• **Task prompt**:
Wherever the word "document" turns up in a line of the entries, copy that line.

Segment Start: Exercise inputs

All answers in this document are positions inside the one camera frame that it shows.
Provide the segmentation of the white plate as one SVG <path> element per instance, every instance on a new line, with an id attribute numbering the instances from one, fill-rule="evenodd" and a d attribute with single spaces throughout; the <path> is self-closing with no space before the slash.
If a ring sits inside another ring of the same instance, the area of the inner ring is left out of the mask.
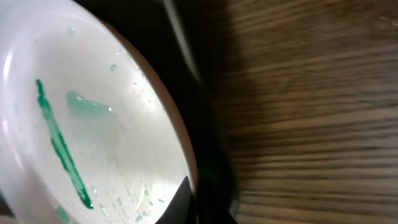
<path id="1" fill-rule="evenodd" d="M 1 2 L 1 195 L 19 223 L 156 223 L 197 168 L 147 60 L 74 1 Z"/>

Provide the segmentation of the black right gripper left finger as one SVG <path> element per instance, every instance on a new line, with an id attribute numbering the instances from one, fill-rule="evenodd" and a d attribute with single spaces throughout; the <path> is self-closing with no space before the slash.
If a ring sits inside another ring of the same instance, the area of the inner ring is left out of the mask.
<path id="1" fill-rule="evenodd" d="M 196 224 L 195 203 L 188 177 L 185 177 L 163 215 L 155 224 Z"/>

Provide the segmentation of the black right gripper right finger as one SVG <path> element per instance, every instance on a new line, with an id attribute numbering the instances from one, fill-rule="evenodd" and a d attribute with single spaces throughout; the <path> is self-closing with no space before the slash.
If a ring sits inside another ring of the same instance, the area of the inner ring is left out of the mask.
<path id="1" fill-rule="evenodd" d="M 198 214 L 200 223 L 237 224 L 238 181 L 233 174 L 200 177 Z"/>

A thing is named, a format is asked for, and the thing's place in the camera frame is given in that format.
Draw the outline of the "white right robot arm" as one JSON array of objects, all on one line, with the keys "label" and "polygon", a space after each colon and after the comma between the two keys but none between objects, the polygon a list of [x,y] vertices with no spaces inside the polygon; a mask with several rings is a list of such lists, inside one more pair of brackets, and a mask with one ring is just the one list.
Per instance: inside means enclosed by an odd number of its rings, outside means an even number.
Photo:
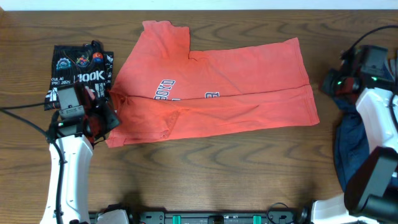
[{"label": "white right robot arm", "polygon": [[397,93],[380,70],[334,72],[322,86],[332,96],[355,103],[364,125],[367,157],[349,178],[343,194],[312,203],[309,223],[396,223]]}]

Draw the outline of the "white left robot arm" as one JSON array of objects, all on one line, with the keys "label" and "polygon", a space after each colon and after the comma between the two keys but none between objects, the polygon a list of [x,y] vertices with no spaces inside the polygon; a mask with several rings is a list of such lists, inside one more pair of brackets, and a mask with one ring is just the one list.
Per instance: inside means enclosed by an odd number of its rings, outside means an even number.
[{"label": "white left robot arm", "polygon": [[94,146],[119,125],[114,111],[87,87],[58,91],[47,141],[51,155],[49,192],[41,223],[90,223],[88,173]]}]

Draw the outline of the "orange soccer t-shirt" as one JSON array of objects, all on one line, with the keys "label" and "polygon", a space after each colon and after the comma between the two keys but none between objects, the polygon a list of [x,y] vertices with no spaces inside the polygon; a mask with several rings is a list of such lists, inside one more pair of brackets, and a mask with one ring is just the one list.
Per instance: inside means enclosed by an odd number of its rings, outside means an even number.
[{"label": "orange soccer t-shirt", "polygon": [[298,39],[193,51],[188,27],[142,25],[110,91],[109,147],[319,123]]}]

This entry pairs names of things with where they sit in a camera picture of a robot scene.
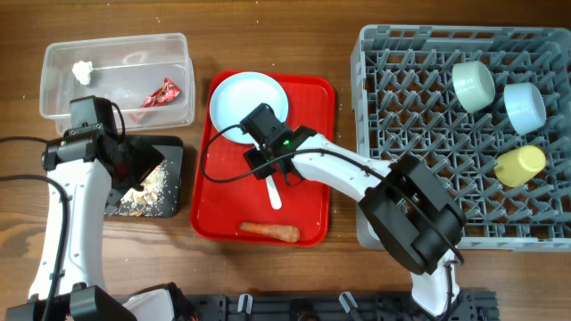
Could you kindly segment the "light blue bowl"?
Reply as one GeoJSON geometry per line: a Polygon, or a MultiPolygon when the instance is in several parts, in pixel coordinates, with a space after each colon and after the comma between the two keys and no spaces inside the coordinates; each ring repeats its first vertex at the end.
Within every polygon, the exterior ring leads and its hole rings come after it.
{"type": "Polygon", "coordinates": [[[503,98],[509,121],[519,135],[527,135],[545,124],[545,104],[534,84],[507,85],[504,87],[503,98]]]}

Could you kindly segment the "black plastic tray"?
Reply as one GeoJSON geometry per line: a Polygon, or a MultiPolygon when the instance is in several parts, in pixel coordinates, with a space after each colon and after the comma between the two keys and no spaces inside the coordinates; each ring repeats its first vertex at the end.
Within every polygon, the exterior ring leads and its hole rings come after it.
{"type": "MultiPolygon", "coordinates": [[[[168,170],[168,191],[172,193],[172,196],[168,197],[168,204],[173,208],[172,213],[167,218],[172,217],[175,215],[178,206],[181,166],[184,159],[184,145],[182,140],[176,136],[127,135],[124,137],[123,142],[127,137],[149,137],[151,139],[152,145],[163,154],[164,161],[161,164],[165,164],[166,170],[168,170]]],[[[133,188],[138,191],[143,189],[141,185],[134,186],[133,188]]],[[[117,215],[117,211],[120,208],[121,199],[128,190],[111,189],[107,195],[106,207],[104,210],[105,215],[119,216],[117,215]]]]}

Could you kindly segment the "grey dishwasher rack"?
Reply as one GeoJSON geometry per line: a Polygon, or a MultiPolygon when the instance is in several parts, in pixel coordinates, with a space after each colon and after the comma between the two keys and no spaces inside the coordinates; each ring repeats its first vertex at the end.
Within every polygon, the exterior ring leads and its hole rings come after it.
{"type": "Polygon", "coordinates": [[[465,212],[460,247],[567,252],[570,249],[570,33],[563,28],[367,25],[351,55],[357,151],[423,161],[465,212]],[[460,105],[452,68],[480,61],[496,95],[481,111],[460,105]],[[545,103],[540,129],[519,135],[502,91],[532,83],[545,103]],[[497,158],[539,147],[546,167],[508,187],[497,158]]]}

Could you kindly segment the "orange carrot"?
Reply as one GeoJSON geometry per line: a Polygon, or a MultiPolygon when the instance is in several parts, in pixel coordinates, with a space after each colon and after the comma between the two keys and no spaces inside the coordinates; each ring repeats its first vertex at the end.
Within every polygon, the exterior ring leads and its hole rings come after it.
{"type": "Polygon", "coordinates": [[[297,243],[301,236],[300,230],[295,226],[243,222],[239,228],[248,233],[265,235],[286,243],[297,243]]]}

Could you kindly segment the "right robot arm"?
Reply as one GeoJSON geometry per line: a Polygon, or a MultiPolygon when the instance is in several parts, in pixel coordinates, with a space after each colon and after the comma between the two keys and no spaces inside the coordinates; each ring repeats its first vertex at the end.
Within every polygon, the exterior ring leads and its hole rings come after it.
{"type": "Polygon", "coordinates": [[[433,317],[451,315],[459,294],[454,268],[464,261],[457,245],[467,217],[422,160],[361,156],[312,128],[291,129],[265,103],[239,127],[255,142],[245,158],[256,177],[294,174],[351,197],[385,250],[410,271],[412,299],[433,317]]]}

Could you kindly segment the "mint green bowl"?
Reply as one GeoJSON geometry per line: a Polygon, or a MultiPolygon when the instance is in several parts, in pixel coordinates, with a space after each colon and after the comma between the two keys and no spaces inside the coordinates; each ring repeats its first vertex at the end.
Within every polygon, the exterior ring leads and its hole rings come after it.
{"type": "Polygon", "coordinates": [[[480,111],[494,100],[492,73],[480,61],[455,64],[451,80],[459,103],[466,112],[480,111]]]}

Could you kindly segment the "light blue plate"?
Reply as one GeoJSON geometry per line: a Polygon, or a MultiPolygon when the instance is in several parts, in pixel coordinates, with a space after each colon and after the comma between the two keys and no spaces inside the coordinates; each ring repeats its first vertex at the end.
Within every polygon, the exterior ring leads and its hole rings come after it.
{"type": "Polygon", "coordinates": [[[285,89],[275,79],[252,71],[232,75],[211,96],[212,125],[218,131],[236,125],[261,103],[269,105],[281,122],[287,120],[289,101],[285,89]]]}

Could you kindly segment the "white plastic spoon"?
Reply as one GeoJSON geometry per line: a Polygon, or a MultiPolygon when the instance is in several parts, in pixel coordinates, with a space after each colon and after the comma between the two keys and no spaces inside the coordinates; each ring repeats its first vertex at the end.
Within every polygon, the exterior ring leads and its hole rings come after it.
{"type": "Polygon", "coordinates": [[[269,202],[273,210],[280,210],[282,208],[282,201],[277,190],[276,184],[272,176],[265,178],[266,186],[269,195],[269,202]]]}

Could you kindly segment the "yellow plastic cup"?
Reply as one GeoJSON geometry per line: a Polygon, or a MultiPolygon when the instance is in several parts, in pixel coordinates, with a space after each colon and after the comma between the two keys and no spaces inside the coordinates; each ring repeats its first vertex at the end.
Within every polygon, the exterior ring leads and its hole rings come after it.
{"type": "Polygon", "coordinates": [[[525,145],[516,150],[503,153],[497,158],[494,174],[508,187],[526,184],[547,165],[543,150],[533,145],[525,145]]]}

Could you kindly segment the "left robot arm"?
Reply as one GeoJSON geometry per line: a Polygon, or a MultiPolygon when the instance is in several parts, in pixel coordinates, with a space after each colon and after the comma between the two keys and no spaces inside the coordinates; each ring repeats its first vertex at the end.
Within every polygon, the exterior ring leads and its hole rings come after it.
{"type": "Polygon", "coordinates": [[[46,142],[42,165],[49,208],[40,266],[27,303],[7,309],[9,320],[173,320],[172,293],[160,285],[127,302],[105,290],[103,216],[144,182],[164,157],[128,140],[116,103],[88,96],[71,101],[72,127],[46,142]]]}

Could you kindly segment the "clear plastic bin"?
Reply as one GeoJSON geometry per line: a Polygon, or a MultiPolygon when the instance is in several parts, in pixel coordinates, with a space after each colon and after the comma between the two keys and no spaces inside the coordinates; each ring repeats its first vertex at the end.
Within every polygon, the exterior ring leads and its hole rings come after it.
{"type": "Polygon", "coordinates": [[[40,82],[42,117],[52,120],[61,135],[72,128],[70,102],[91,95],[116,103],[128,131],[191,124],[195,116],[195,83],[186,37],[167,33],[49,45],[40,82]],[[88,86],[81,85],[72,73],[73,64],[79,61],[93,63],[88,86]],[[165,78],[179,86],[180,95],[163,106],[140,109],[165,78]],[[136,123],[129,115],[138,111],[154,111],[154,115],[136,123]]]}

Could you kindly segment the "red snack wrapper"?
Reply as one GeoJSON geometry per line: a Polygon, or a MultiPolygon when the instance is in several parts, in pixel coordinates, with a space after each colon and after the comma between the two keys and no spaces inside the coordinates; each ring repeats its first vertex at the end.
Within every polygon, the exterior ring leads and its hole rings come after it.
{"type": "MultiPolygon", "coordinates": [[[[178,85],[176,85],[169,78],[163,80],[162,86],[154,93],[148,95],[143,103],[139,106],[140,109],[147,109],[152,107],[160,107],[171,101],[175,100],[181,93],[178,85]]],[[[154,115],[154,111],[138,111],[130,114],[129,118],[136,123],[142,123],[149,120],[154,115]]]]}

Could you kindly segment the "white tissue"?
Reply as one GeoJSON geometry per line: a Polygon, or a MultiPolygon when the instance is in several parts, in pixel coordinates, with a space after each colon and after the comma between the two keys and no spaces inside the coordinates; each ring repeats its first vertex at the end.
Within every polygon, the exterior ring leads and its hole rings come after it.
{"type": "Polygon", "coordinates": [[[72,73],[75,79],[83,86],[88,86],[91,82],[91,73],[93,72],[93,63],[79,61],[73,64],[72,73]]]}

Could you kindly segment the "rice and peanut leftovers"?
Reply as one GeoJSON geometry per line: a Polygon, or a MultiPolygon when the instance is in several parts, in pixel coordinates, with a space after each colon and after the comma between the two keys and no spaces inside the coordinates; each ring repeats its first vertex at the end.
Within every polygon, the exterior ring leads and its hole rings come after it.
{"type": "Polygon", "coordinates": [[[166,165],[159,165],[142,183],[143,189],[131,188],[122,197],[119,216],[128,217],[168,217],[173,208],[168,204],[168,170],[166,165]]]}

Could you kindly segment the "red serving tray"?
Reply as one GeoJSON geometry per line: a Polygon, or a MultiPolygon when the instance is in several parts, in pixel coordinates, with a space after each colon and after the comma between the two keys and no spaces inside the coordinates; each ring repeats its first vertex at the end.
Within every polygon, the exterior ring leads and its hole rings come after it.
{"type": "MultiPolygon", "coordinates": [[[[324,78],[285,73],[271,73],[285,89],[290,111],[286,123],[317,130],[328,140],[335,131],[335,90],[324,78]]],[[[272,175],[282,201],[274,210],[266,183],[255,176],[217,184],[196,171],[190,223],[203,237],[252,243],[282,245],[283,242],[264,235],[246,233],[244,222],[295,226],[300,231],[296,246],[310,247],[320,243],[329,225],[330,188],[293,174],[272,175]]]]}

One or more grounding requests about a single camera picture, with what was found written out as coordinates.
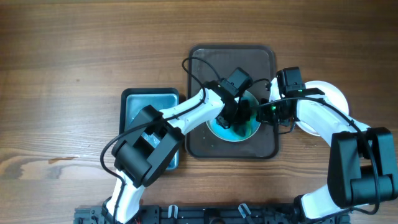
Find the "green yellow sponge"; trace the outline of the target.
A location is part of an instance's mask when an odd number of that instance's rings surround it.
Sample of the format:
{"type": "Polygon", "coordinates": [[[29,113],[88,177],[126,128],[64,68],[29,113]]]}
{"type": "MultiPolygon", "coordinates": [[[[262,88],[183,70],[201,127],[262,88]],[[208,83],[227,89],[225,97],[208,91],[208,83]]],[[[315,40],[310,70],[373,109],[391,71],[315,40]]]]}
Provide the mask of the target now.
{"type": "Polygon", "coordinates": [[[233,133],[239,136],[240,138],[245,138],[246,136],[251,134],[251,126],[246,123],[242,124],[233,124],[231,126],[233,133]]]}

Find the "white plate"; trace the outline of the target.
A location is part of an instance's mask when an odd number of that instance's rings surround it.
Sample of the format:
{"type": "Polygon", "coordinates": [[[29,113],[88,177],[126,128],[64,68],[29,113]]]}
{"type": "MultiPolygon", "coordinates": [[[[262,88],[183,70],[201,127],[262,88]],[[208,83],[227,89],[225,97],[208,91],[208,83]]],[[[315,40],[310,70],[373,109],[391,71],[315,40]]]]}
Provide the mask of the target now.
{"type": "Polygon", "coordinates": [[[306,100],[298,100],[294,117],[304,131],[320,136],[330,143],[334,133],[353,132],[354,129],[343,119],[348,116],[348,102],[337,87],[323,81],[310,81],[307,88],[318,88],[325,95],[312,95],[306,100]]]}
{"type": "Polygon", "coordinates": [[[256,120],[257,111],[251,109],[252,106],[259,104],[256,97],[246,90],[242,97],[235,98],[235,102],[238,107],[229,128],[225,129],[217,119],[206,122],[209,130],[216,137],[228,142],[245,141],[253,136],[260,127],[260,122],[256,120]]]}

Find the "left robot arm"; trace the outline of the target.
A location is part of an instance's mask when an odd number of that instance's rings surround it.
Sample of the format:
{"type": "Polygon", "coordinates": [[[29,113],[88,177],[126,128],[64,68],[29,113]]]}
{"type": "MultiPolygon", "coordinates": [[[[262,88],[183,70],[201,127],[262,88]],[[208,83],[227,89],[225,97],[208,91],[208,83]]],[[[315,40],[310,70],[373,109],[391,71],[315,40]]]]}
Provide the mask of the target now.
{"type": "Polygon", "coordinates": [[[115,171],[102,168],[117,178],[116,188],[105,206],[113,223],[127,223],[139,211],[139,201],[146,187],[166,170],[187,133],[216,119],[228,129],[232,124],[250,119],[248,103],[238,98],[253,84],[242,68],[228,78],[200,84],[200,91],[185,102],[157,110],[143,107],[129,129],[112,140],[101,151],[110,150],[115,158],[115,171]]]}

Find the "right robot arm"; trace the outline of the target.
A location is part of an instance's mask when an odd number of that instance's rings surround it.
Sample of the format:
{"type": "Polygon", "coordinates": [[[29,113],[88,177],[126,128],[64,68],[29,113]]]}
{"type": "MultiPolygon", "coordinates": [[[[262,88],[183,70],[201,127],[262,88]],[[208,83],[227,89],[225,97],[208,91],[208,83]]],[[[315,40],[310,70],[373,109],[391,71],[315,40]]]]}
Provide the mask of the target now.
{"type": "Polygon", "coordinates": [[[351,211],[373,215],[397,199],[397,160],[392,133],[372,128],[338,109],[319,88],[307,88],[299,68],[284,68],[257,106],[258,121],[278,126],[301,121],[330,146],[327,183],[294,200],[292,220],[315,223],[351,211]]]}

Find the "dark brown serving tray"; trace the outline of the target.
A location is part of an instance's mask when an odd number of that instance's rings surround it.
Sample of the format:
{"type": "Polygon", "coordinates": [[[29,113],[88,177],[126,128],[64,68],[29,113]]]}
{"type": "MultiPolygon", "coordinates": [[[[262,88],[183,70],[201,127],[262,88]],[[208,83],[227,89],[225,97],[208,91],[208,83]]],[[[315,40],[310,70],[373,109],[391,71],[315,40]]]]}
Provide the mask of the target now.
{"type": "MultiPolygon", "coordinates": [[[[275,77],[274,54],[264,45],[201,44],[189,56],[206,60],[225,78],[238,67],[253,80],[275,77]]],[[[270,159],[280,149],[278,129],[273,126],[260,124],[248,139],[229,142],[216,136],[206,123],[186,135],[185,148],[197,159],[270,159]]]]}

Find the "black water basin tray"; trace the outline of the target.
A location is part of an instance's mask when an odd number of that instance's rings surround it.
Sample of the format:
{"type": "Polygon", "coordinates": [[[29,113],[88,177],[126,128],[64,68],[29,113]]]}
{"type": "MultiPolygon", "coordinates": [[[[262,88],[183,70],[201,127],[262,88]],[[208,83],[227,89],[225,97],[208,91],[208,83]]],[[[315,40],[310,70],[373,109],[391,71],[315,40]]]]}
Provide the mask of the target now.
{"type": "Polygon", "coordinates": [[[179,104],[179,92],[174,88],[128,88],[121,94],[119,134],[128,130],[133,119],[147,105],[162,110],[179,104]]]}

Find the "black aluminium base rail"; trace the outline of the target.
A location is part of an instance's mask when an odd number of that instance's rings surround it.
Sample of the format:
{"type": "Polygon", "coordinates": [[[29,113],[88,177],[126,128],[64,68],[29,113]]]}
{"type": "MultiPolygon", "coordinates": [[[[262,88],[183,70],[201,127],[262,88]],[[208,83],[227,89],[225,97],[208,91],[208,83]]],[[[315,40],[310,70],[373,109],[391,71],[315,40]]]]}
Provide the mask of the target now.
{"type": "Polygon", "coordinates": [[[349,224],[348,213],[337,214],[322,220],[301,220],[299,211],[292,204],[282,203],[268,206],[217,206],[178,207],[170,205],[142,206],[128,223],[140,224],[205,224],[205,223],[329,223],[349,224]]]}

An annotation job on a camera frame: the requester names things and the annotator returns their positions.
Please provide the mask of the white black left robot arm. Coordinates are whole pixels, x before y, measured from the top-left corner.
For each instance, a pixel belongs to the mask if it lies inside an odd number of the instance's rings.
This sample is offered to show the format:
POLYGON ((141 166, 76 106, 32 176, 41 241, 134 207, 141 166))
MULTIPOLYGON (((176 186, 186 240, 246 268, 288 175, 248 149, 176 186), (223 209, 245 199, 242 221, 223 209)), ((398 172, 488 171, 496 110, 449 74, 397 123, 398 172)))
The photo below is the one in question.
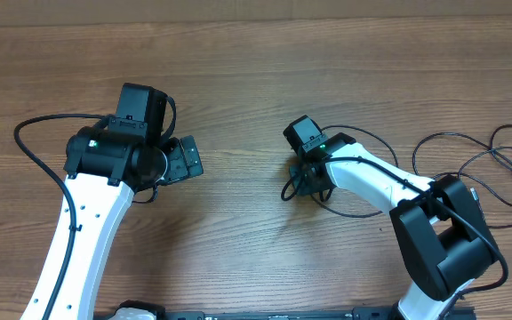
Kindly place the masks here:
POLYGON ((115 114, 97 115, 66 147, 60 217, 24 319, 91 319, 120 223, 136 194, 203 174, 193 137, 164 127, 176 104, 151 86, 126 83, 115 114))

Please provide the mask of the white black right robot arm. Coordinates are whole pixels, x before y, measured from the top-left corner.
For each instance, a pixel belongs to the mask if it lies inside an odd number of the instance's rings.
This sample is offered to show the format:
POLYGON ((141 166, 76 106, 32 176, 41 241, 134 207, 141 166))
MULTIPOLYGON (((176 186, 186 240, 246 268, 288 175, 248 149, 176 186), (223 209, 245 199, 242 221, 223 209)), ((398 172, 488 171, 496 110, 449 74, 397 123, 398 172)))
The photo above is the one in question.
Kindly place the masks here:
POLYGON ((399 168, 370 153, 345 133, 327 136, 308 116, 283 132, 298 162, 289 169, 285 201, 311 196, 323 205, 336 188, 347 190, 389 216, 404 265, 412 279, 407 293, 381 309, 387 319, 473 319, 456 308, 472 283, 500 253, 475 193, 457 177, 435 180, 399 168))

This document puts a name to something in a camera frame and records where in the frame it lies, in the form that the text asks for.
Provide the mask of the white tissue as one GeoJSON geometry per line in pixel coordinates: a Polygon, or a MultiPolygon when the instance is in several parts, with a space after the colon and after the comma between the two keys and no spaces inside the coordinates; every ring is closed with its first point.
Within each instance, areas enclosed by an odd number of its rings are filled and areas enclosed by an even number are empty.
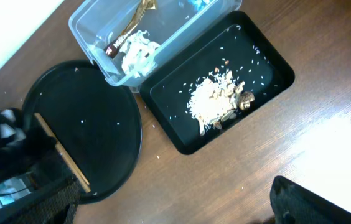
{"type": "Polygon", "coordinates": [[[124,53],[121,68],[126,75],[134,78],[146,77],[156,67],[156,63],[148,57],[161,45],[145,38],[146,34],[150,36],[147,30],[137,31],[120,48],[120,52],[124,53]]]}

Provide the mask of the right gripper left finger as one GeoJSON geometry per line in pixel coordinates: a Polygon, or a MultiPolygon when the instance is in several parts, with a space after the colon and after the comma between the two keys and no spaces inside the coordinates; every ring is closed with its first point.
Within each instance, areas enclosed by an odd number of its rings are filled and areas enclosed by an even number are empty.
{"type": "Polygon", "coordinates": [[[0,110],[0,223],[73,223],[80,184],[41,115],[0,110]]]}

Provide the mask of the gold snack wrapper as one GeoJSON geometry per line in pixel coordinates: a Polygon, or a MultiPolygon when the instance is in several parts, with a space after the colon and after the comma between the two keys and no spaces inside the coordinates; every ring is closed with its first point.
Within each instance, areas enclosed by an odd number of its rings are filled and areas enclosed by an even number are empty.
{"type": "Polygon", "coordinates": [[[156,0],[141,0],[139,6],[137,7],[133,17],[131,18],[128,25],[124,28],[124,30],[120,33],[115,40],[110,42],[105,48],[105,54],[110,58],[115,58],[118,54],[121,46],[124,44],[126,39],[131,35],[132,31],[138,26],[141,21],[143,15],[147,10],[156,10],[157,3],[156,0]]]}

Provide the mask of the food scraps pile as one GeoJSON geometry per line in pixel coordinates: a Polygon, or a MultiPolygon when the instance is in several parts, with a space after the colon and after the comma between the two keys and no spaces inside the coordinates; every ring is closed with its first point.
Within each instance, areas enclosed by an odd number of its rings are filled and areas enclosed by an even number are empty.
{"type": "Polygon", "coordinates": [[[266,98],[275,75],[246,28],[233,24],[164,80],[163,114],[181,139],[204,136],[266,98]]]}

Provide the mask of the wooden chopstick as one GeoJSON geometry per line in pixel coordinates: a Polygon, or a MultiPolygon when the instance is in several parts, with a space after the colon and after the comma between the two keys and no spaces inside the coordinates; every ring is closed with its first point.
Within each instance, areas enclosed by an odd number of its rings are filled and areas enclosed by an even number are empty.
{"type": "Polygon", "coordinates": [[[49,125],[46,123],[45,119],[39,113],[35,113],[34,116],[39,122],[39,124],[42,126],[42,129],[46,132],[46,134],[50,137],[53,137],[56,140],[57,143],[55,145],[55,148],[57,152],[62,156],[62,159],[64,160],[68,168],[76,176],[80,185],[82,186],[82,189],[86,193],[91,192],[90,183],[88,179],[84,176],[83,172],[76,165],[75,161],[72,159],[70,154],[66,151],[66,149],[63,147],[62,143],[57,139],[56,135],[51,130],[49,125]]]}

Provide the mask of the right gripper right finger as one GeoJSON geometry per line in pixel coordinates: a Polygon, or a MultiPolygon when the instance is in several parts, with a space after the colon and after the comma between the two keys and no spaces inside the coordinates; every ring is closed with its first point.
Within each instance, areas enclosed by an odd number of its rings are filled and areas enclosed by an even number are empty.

Segment End: Exercise inputs

• **Output**:
All answers in this document are positions inside the one camera frame that it shows.
This document puts a name to something in a camera frame and records where in the frame it lies, in the form that the text asks for.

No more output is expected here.